On these grounds, the registrar revoked the registrations of EMI institutions on February 20 and froze their bank accounts.
The court yesterday (August 7) extended by four months the interim bail of EMI founder M.A. Thomas and his son, EMI President Samuel Thomas, which was to expire on August 1. The extension came in relation to two cases filed in February against the two men and EMI staff members for allegedly distributing a controversial book, Haqeekat, which supposedly denigrated Hindu religion and deities. (See Compass Direct, “Court Extends Bail of EMI Founder, President,” August 7.)
The court also allowed anticipatory bail to the EMI leaders in a third case lodged against them and eight other EMI workers for allegedly illegally confining children of EMI’s orphanage in Kota. The complaint was lodged by Savita Krishna, on staff with the state Social Welfare Department, also in February, in a police station in Rajasthan’s Kota district.

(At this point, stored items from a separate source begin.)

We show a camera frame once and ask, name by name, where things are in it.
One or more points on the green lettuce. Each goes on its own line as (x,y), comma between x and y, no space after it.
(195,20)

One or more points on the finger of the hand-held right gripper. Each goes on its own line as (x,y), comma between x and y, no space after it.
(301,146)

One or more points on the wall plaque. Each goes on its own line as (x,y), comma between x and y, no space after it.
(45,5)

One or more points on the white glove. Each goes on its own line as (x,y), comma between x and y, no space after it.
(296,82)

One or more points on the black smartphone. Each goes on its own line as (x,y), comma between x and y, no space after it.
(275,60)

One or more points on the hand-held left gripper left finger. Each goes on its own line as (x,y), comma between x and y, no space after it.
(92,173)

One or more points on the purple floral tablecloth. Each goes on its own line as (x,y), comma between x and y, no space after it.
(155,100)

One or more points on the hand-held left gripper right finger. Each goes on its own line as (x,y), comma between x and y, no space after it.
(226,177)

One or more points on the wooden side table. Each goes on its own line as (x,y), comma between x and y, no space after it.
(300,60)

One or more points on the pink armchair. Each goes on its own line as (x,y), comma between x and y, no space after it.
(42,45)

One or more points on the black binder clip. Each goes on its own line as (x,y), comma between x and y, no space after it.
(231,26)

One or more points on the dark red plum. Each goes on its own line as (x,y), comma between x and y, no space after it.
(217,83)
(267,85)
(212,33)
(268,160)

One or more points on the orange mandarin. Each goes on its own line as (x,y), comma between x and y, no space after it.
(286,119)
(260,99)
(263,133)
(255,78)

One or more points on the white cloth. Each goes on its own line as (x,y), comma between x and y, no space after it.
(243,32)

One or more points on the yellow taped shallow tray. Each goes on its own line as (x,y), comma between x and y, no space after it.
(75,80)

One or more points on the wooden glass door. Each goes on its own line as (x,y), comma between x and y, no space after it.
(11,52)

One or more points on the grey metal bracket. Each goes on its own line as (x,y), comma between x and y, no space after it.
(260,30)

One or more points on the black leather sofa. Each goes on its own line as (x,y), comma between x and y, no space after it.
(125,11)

Akram applied for anticipatory bail after learning from sources that Section 153(a) of the Indian Penal Code, which deals with hurting religious sentiments, had been added in the complaint regarding illegal confinement in order to pave the way for arresting M.A. Thomas and his son. (See Compass Direct, “New Charges Leveled Against EMI Leaders in India,” June 1.)
Police had arrested Samuel Thomas, administrator V.S. Thomas, Bible college student Vikram Kindo and chief operating officer R.S. Nair, a Hindu, in connection with the book. Samuel Thomas was arrested on March 16 but released on interim bail on May 2.
M.A. Thomas was also charged but went “underground” and applied for anticipatory bail, before appearing at Udyog Nagar police station in Kota on May 15 to answer charges.
Tensions in Kota began on January 25, when M.A. Thomas and his son received anonymous death threats warning them not to hold the annual graduation ceremony for hundreds of orphans and Dalit Christian students scheduled for February 25.